- [WORK ORDER] Find all the lines in the material below with the word "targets", and copy them.

════════════════

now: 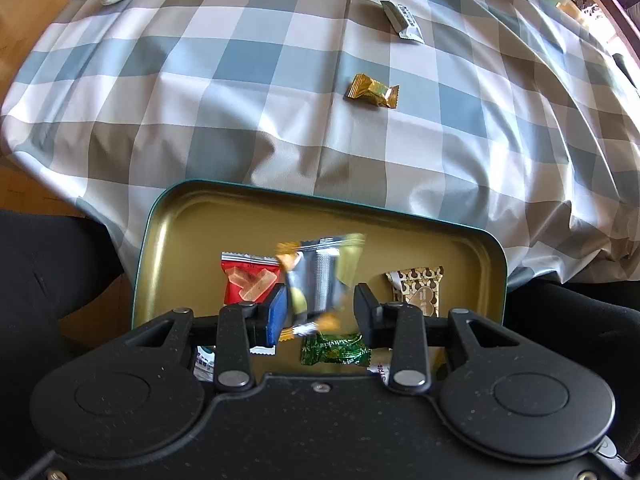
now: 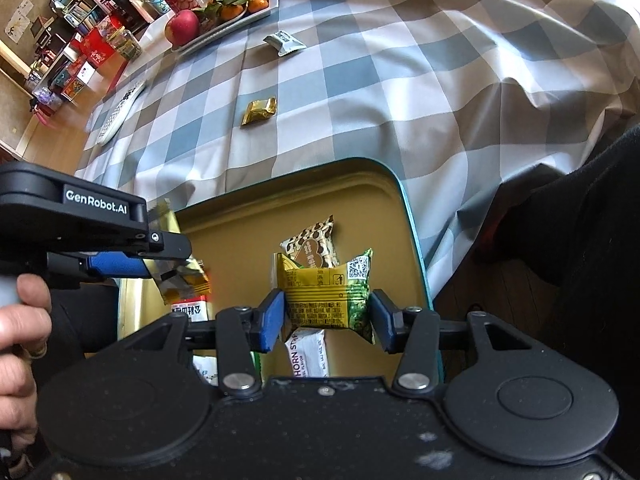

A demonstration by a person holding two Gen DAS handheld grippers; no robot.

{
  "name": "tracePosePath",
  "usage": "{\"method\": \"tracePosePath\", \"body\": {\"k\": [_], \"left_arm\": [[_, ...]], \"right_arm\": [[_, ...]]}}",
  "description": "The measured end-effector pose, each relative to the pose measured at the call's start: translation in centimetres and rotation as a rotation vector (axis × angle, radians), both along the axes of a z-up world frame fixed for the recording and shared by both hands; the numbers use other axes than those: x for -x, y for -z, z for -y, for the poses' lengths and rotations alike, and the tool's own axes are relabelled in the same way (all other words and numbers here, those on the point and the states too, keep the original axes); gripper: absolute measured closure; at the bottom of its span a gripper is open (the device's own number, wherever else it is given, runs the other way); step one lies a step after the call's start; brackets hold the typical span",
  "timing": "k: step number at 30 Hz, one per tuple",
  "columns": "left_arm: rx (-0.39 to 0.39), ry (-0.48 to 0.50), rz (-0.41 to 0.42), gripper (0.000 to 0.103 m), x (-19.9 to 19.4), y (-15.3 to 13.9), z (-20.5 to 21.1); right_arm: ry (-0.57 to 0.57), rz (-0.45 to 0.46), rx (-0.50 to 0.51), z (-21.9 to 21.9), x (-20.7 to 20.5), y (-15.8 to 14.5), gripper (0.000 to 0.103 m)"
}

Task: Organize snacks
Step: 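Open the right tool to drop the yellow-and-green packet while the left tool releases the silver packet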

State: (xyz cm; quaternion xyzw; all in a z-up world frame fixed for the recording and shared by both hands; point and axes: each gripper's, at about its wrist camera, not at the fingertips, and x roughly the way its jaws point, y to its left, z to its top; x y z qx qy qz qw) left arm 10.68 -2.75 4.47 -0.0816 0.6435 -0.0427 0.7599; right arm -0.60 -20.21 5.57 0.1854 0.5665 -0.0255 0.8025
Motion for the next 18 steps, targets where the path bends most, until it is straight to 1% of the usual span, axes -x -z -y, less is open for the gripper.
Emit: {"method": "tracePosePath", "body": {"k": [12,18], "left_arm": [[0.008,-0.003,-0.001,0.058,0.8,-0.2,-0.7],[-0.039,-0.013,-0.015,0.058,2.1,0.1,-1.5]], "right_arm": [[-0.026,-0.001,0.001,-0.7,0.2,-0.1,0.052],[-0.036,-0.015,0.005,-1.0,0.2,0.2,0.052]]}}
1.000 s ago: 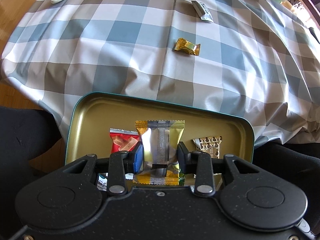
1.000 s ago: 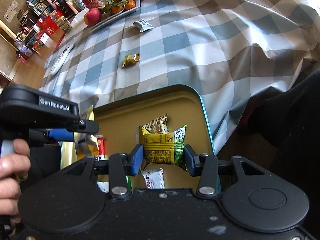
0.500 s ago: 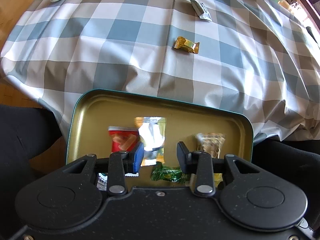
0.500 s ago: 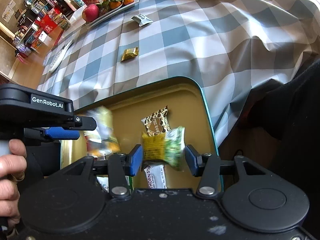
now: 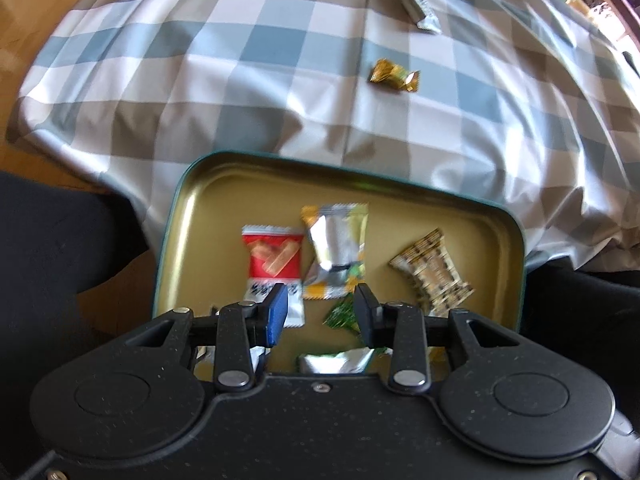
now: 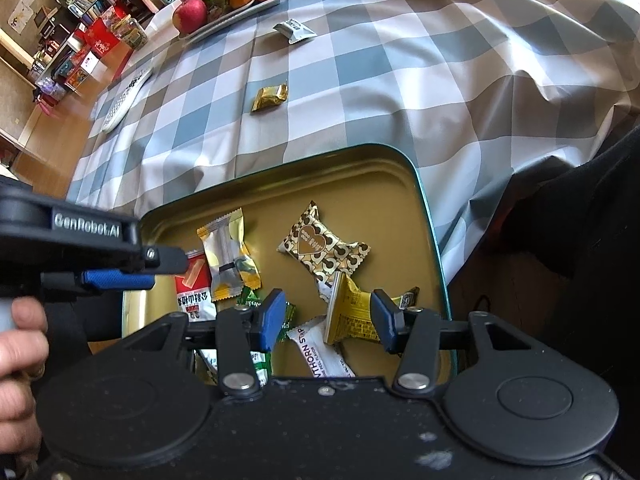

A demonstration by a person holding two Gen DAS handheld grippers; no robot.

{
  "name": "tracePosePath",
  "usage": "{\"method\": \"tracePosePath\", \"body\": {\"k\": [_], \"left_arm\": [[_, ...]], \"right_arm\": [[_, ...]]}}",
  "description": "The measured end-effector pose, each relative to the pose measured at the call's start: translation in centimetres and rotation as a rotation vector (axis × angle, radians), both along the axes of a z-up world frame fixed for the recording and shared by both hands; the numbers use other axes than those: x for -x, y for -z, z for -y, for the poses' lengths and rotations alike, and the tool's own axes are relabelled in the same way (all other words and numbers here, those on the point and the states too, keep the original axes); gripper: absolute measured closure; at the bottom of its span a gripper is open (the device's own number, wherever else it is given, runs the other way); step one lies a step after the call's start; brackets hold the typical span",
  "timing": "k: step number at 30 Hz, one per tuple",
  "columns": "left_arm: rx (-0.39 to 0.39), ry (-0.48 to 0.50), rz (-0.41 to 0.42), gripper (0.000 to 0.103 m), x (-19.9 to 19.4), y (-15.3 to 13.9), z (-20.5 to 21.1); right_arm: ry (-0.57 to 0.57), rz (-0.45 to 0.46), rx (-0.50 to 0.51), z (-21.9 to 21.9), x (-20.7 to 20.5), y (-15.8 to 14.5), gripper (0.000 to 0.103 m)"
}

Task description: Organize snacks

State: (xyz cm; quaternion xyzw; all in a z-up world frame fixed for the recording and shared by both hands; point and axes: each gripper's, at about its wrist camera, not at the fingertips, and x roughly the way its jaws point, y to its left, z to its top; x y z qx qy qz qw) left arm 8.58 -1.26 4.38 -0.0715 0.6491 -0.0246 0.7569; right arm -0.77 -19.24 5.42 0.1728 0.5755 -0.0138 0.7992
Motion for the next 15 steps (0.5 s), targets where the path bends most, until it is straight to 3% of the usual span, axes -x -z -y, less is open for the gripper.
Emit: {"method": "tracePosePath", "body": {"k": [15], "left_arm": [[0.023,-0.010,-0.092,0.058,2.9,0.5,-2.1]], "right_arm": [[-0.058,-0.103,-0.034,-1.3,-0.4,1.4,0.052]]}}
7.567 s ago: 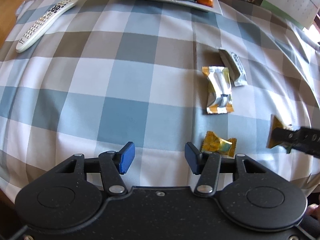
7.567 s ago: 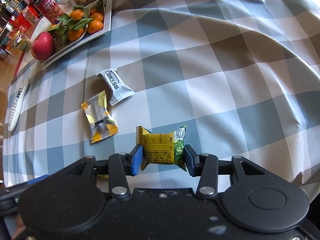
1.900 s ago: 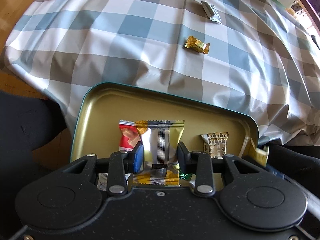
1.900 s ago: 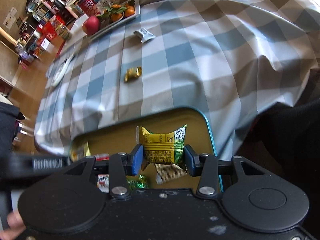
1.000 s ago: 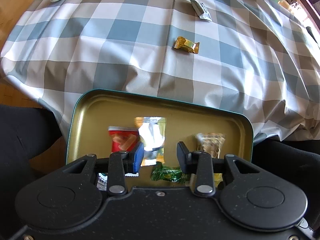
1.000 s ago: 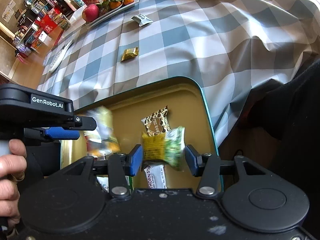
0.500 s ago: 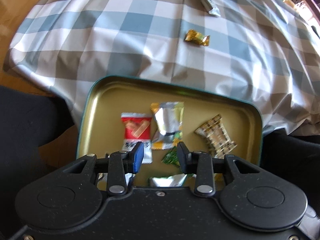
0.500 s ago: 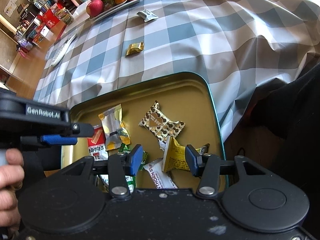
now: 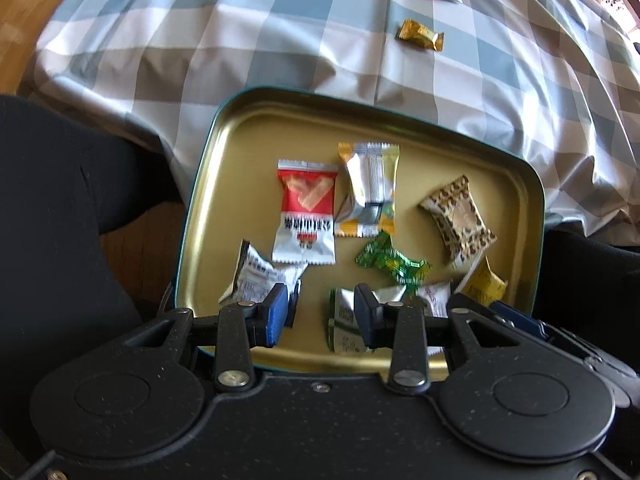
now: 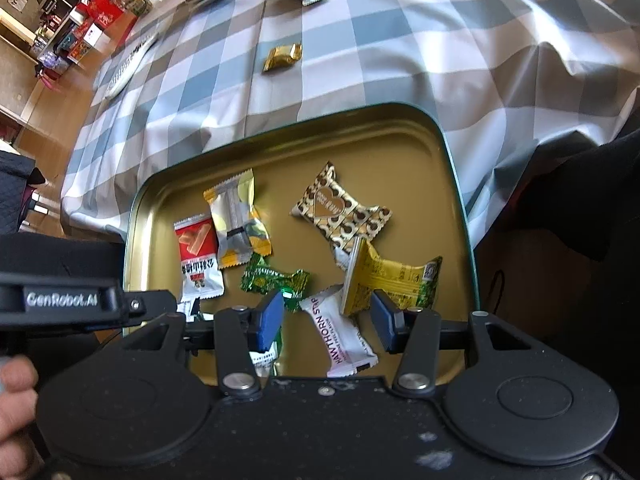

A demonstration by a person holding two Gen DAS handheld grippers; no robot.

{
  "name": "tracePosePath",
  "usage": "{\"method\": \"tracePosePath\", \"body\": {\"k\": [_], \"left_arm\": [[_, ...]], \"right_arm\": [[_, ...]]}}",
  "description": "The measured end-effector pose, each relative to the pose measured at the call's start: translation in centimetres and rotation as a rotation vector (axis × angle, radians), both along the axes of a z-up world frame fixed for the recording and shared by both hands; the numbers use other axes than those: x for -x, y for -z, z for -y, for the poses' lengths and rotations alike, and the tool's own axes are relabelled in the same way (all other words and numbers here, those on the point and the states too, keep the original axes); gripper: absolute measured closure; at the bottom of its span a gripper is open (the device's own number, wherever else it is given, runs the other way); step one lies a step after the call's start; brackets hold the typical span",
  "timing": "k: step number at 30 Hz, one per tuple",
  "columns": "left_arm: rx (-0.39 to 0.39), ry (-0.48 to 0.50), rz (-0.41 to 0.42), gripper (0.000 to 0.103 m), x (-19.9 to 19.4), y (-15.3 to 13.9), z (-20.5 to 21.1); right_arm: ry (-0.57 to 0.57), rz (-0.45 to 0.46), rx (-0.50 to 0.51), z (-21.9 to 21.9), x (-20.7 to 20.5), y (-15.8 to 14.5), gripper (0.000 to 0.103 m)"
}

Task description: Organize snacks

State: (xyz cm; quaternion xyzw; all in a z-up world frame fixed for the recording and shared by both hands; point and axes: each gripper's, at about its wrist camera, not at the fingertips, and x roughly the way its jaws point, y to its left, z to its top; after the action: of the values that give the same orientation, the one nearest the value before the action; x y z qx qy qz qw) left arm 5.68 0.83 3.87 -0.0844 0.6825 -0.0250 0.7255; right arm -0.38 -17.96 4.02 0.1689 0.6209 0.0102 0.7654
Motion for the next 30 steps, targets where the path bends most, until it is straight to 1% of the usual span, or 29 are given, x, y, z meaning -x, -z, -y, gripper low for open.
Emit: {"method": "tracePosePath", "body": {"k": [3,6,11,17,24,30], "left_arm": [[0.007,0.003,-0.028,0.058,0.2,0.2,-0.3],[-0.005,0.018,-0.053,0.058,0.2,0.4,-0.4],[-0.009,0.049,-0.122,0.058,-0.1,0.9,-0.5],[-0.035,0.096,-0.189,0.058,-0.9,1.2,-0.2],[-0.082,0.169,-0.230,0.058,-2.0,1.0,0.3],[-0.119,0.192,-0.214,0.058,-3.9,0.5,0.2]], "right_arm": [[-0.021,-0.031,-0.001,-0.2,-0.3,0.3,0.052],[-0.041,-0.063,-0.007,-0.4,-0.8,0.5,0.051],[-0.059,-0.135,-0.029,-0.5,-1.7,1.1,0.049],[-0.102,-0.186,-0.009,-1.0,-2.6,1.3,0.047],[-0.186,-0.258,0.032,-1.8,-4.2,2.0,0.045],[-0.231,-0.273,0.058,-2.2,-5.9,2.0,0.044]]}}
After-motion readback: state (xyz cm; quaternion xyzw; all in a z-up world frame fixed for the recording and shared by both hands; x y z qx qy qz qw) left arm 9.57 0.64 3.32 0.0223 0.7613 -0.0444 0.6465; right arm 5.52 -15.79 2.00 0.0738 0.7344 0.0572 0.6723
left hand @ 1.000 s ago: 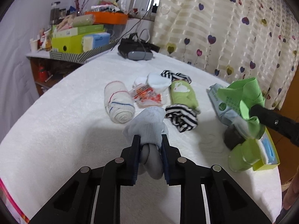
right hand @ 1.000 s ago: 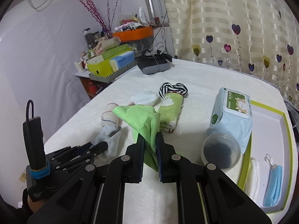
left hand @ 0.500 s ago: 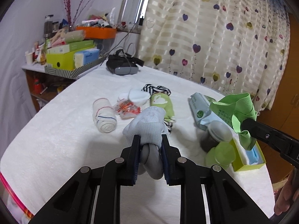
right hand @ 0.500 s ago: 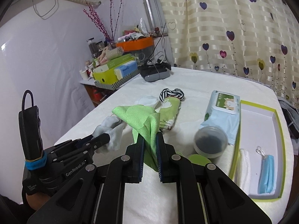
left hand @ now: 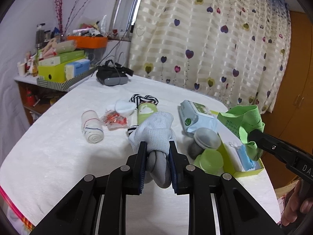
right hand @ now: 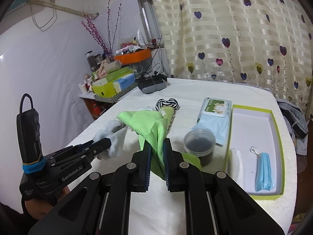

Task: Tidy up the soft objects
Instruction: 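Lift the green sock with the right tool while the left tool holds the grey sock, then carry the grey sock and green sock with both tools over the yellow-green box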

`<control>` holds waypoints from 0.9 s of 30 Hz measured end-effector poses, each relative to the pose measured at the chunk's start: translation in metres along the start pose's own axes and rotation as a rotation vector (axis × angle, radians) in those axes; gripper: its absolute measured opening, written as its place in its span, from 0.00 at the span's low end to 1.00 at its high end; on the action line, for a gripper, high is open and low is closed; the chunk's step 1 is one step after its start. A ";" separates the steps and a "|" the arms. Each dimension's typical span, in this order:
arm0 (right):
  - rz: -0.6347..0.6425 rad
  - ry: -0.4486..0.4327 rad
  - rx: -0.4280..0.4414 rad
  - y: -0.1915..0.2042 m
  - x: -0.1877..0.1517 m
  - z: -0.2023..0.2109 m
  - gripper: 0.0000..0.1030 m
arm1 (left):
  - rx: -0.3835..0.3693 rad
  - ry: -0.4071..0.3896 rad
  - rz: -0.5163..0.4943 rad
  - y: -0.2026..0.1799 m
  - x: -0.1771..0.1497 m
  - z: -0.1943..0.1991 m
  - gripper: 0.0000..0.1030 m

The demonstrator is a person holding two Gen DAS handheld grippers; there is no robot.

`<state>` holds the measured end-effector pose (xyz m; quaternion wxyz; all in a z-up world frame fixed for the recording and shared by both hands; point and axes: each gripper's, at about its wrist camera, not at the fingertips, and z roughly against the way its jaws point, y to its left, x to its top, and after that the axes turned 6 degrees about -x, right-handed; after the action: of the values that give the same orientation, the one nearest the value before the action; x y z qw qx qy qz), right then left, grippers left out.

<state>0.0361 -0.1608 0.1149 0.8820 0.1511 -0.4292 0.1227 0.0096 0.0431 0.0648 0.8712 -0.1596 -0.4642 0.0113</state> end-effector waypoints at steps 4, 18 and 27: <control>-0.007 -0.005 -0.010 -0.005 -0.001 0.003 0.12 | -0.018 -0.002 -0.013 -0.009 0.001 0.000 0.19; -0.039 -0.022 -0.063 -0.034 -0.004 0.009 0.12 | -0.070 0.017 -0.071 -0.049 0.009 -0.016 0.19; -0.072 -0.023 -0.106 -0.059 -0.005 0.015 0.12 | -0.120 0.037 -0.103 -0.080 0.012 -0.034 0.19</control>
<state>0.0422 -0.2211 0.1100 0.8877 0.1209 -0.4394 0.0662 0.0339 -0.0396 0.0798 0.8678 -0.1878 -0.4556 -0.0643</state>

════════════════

- [FINISHED TASK]
Motion for the next 18 steps, targets where the path bends most, until it is straight to 1% of the usual span, axes -x -z -y, less is open for the gripper.
Motion for the next 15 steps (0.5 s), targets where the path bends most, until it is straight to 3% of the usual span, axes -x -z -y, less is open for the gripper.
Motion for the next 30 steps, targets where the path bends most, until it is straight to 1% of the usual span, or 29 are given, x, y, z meaning -x, -z, -y, gripper low for open.

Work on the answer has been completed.